La culpa de la homofobia -y bifobia y transfobia- es una culpa compartida. Si bien es cierto que estamos socializados en una cultura que presenta como convencionales determinadas acciones que entrañan consideraciones negativas sobre la Diversidad Sexual y de Género, depende de todos nosotros, a nivel particular, decidir si seguimos esos supuestos mandatos culturales o no lo hacemos. La cultura se compone de dos cajas de herramientas -buenas y malas- que usar frente a un estímulo, y nos es posible empezar a escoger las buenas. Si nuestra autonomía fuera imposible todo el mundo estaría agrediendo a personas heterosexuales, y todos los maridos matarían a sus mujeres.
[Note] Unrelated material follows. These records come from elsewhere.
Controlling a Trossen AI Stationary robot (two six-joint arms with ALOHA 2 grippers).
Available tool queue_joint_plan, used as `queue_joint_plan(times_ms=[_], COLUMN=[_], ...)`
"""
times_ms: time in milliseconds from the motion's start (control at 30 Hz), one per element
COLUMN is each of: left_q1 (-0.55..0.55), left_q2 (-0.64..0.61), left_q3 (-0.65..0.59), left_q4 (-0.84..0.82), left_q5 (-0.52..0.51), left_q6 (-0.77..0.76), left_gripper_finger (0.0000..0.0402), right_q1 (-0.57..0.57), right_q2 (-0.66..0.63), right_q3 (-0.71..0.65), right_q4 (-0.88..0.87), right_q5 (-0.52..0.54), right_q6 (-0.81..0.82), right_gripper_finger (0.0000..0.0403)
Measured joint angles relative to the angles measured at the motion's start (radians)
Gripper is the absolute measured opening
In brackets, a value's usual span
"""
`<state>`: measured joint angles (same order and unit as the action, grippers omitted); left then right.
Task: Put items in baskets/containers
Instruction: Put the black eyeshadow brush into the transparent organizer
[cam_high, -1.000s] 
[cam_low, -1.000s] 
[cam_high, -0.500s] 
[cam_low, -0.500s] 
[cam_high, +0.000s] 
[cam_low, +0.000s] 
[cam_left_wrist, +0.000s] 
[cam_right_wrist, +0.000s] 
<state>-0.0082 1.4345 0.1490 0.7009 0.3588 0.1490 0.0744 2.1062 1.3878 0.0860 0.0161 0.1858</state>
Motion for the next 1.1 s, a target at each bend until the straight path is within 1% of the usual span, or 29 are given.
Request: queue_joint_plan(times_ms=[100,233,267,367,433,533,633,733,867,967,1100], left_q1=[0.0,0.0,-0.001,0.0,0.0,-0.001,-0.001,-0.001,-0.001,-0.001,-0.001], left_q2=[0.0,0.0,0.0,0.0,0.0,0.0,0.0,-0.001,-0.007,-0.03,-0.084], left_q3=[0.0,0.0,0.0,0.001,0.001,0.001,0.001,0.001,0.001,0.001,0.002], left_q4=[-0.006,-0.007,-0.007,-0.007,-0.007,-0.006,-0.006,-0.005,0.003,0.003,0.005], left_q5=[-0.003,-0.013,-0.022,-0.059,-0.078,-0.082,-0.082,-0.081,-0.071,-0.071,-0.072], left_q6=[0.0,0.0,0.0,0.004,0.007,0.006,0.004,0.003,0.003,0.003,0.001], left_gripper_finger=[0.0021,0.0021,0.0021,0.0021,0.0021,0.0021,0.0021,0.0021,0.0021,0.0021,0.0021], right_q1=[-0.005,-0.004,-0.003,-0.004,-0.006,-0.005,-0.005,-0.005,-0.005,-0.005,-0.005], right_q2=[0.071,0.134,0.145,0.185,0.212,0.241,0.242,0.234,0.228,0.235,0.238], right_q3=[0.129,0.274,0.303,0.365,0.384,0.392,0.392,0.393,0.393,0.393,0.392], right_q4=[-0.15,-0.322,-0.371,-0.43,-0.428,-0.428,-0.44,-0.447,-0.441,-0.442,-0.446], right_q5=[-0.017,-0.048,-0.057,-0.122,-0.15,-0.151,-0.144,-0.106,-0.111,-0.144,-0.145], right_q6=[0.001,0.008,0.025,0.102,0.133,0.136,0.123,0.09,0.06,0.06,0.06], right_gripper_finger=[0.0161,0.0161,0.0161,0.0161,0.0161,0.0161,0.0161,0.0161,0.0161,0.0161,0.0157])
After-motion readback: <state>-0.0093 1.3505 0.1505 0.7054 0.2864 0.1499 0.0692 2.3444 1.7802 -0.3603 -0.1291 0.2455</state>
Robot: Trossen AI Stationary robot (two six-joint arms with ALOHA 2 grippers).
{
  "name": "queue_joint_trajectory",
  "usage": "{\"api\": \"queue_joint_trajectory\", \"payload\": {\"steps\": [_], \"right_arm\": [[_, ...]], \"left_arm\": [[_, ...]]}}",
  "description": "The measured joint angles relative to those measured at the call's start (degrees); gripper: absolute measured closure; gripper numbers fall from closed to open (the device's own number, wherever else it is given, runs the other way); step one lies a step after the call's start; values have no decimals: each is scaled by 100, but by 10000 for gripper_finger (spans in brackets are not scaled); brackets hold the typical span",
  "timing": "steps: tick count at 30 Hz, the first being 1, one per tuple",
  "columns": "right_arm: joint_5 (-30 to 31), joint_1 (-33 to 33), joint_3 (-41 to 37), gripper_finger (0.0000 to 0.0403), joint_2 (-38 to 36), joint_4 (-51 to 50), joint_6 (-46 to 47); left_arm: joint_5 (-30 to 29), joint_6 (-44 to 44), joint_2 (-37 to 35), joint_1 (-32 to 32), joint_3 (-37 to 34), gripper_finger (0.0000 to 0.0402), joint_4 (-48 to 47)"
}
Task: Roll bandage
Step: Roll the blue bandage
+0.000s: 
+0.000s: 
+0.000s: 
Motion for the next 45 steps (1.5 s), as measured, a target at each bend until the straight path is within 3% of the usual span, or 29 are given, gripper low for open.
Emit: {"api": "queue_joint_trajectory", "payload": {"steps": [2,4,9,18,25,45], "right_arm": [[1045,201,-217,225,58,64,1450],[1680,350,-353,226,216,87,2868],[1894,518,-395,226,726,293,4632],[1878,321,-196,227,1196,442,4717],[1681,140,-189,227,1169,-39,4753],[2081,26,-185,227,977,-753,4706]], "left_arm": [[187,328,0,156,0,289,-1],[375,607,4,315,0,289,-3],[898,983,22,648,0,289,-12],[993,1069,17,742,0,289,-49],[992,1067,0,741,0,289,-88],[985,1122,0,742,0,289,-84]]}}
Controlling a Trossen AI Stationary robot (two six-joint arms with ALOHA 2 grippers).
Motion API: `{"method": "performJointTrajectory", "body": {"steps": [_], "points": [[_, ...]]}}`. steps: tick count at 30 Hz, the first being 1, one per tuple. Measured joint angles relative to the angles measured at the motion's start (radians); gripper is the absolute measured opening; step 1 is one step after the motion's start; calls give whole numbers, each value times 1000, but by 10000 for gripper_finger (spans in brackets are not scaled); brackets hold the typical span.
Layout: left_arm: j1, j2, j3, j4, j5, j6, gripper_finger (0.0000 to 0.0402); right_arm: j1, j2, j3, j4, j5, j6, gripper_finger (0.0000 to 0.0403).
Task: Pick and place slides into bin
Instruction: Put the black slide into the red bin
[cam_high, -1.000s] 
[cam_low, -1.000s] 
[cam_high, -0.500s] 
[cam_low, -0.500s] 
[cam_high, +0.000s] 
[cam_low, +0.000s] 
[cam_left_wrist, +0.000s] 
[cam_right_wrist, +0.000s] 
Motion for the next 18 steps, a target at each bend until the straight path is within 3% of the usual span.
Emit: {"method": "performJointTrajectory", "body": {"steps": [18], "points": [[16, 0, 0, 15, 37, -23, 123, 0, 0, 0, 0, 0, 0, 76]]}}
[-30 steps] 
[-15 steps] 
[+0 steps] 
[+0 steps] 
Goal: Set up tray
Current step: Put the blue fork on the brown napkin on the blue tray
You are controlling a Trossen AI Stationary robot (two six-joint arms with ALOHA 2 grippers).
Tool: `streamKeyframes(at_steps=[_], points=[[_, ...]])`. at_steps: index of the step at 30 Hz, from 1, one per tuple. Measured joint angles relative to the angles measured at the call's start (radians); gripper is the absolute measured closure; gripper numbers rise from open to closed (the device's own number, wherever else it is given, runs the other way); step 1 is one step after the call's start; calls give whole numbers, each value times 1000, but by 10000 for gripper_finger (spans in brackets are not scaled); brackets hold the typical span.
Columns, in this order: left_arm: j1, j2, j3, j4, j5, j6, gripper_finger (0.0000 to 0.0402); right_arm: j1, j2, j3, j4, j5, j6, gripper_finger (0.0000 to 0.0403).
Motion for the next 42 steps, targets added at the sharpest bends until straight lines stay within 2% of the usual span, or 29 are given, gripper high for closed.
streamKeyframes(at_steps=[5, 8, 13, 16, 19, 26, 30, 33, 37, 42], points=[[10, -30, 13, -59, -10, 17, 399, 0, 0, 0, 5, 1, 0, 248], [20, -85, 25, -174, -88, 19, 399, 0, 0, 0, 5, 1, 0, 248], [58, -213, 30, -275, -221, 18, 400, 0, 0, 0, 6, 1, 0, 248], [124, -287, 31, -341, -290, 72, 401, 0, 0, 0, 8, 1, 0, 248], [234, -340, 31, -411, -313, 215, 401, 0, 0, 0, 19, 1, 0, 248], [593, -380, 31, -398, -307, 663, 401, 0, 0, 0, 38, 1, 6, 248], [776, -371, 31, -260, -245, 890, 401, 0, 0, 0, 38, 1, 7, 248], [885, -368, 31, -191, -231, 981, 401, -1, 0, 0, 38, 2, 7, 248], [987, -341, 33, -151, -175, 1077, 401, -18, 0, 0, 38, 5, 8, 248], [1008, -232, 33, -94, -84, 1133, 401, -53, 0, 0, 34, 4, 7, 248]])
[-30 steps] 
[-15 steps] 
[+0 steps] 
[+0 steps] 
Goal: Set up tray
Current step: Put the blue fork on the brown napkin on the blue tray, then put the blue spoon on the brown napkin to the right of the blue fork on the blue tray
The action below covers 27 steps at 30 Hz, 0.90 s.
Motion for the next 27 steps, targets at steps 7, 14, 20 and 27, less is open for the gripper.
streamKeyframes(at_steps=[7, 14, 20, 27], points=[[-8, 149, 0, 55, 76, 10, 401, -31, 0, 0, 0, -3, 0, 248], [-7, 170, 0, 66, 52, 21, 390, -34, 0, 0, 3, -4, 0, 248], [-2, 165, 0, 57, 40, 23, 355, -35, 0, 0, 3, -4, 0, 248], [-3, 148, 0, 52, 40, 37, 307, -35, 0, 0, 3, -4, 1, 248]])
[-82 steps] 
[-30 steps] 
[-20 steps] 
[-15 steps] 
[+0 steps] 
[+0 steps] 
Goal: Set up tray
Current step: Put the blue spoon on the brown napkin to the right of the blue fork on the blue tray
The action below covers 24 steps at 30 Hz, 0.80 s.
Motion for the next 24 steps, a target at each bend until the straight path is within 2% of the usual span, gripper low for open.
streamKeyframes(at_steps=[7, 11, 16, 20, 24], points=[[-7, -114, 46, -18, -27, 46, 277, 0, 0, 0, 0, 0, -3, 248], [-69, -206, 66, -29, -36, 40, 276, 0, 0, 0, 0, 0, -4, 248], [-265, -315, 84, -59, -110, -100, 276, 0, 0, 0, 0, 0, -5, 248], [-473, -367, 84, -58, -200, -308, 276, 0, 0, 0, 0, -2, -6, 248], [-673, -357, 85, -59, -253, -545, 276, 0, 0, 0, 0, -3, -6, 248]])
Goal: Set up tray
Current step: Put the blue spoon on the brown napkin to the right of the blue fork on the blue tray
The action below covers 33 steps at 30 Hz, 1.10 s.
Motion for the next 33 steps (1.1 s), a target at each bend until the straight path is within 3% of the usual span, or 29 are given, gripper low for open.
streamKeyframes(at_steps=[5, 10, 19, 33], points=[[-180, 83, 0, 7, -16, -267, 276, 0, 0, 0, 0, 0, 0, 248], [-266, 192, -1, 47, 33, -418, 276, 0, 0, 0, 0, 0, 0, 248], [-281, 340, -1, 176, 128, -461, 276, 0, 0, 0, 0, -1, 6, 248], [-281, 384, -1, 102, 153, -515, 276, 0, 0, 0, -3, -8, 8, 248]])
Si en lugar de justificar los males sociales como la intolerancia nos comprometemos en lo particular y desarrollamos micropolíticas que se opongan a lo “tradicional”, será posible una revolución que erradique el machismo, el toro de la Vega y, por supuesto, la homofobia -y bifobia y transfobia-. Ésa es la parte de trabajo que corresponde a los individuos. “Sé el cambio que quieres ver en el mundo”, dice la frase falsamente atribuída a Gandhi. A los poderes públicos hemos de demandarles las políticas macro que propicien, entre otras muchas cuestiones, nuestro compromiso en lo micro. Y así será más sencillo limpiar Madrid, porque lo habremos manchado menos, o que funcione BiciMad porque lo estemos usando mejor -quizá, no estoy seguro-, o que se erradique cualquier forma de discriminación.

Tan fácil como dejar de justificar el mal y no volver a insultar a un compañero de clase porque no es gay, lesbiana, bisexual o transexual. Tan fácil como que un instituto cuelgue un cartel fomentando el respeto hacia la Diversidad Sexual y de Género. De eso trata la magnífica campaña de Arcópoli Al Insti igual que tú. Porque si conseguimos que exista un solo adolescente LGTB libre, puede salvarnos a todos; puede salvar nuestra Cultura.